Menschen waten durch den Rio Grande an der Grenze zwischen den USA und Mexiko | dpa

Flüchtlingskrise an US-Grenze Dürfen Haitianer nun doch einreisen?

Stand: 22.09.2021 19:47 Uhr

In den vergangenen Tagen hatten Tausende Haitianer versucht, von Mexiko aus in die USA zu kommen. US-Grenzschützer gingen teils mit enormer Härte gegen sie vor. Nun lassen US-Beamte Haitianer offenbar doch einreisen.

Von Katrin Brand, ARD-Studio Washington

Die Lage an der texanisch-mexikanischen Grenze wird immer unübersichtlicher. Offenbar haben US-Beamte damit begonnen, Tausende Flüchtlinge aus Haiti nun doch in die USA einreisen zu lassen. Das berichtet die Nachrichtenagentur AP mit Verweis auf Mitarbeiter, die mit den Vorgängen vertraut seien, aber anonym bleiben wollten.

Katrin Brand ARD-Studio Washington

"Barriere aus Stahl"

Die Haitianer seien in großem Stil freigelassen worden, viele mit der Auflage, sich innerhalb von 60 Tagen bei einer Einwanderungsbehörde zu melden. Das widerspräche der bisherigen Politik der US-Regierung, die angekündigt hat, alle illegal eingereisten Haitianer sofort zurückzuschicken.

Der Gouverneur von Texas, Greg Abbott, ein Republikaner, warf der US-Regierung Unfähigkeit vor. Sie schaffe es nicht, die Migranten vor Ende der Woche abzufertigen, so Abbott gestern in Del Rio. Sie tue so, als ob es keine Krise gebe.

"Wir sind hier, um zu zeigen, dass es diese Krise gibt", so Abbott. Es herrsche totales Chaos und die Biden-Regierung müsse jetzt richtig reinhauen. Um die texanische Grenze zu sichern, kündigte Abbott eine "Barriere aus Stahl" an. Fahrzeuge von US-Behörden sollen am Ufer des Grenzflusses Rio Grande Menschen vom Überqueren abhalten.
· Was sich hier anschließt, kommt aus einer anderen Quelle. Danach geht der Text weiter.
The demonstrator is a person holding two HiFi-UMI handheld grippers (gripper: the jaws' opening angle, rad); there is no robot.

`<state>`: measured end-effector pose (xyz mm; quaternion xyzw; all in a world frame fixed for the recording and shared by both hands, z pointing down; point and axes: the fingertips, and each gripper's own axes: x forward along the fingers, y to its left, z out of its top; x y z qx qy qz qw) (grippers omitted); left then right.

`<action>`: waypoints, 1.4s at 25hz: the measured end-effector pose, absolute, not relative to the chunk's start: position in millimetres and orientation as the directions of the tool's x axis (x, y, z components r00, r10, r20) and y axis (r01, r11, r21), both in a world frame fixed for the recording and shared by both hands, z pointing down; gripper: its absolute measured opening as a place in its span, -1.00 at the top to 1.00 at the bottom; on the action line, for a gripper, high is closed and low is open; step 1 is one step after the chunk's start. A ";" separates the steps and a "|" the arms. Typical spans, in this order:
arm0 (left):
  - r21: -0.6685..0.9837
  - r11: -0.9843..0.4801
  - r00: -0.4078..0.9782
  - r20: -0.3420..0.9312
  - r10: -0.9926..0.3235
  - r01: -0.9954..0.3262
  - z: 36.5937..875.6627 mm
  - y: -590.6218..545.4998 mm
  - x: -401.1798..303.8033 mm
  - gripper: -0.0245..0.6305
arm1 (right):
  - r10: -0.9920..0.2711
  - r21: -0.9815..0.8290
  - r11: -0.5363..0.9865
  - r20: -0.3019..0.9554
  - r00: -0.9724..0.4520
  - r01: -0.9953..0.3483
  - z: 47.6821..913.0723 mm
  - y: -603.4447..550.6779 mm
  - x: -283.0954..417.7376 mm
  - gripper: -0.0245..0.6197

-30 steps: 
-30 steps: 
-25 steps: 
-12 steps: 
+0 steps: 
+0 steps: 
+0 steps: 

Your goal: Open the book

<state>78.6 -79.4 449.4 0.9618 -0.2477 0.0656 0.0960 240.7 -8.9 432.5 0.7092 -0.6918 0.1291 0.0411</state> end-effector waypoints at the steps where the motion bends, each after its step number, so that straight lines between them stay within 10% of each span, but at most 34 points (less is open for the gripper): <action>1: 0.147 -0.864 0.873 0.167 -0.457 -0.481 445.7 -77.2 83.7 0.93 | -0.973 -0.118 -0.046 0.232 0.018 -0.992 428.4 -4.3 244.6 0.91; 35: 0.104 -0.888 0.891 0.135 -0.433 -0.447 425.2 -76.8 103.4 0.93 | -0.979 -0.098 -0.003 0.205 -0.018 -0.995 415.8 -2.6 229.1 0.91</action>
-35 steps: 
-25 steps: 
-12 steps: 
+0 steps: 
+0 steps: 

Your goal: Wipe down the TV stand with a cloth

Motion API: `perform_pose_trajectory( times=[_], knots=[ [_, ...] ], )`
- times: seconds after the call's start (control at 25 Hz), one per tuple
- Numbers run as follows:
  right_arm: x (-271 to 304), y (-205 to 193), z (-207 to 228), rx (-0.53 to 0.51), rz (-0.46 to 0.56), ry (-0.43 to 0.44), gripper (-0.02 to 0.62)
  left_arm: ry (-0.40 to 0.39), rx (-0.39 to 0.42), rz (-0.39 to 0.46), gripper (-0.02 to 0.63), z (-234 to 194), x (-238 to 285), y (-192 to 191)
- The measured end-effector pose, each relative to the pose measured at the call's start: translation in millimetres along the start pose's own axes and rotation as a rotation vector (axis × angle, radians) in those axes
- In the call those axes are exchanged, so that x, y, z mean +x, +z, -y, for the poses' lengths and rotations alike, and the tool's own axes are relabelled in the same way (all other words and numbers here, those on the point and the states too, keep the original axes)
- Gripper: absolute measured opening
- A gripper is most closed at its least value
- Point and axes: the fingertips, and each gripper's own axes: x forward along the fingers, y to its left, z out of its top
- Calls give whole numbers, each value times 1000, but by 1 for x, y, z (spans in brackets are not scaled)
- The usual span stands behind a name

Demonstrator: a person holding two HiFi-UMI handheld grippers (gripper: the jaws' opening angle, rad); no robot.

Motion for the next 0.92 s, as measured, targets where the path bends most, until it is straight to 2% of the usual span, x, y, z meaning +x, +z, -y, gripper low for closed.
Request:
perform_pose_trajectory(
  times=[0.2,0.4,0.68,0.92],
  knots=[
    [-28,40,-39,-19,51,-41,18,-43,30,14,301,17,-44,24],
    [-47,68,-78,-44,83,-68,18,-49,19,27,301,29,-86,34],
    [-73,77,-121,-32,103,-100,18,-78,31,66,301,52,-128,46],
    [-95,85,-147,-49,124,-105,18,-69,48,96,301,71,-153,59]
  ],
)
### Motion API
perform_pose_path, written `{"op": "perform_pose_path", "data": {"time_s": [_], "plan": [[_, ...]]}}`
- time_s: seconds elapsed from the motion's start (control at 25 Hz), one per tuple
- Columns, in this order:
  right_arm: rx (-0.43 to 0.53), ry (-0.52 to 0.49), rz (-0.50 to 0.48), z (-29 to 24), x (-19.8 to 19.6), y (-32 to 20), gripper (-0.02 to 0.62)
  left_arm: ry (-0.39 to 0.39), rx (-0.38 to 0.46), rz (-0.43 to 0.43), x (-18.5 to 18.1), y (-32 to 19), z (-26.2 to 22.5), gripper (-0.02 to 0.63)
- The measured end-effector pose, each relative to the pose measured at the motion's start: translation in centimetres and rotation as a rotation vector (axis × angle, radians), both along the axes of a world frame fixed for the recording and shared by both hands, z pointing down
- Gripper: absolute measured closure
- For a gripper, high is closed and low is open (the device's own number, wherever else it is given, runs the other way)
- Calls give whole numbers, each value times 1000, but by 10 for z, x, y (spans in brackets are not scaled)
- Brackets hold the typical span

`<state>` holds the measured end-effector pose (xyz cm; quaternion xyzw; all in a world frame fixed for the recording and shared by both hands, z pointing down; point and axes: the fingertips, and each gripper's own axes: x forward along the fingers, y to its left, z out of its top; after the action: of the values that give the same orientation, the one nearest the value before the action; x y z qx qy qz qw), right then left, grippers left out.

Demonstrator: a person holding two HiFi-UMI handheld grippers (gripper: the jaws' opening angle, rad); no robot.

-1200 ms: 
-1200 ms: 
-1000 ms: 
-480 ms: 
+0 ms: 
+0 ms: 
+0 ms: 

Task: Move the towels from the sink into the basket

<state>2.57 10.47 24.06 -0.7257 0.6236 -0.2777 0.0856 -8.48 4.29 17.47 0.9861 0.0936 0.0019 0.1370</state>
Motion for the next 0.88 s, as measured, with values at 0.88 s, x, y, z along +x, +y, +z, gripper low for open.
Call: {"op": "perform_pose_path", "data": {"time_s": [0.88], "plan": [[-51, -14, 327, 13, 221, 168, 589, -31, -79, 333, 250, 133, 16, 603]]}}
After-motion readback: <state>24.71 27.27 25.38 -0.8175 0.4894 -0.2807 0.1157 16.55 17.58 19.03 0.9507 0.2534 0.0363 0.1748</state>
Migranten, viele von ihnen aus Haiti, warten in Del Rio, Texas, darauf, in Busse umgeladen zu werden.  | AP

Migranten, viele von ihnen aus Haiti, warten in Del Rio, Texas, darauf, in Busse umgeladen zu werden. Bild: AP

Unter einer Brücke nahe der Grenzstadt bei Del Rio in Texas campieren zur Zeit noch etwa 8000 Menschen, die aus Mexiko illegal in die USA gekommen sind. Viele stammen aus Haiti und halten sich seit Jahren schon in Zentralamerika auf.

Die US-Regierung schiebt täglich Hunderte von ihnen per Flugzeug nach Haiti ab. Um das improvisierte Lager zu leeren, werden außerdem Flüchtlinge per Bus und Flugzeuge auf andere Städte verteilt. Heimatschutzminister Alejandro Mayorkas hatte gestern angekündigt, dass sich in den nächsten Tagen viel verändern werde.

Ausschreitungen in einem Bus

Unterdessen geht die Diskussion über das Verhalten der Grenzschützer weiter. Am Wochenende waren Bilder und Videos von berittenen Polizisten veröffentlicht worden, die mit ihren Zügeln Menschen zu peitschen scheinen. Gestern verwies Brandon Judd, Präsident einer Grenzschützer-Gewerkschaft, auf die angespannte Lage und berichtete von Ausschreitungen in einem Bus: "Als diese Leute, die sich in Bussen südlich von Kingsville, Texas, befanden, herausbekamen, dass sie zurück nach Haiti geschickt werden sollten, übernahmen sie den Bus und flohen".

Heimatschutzminister Mayorkas hatte eine Untersuchung angekündigt. Die Regierung von Joe Biden hat die Szenen als "abstoßend und grauenhaft" bezeichnet.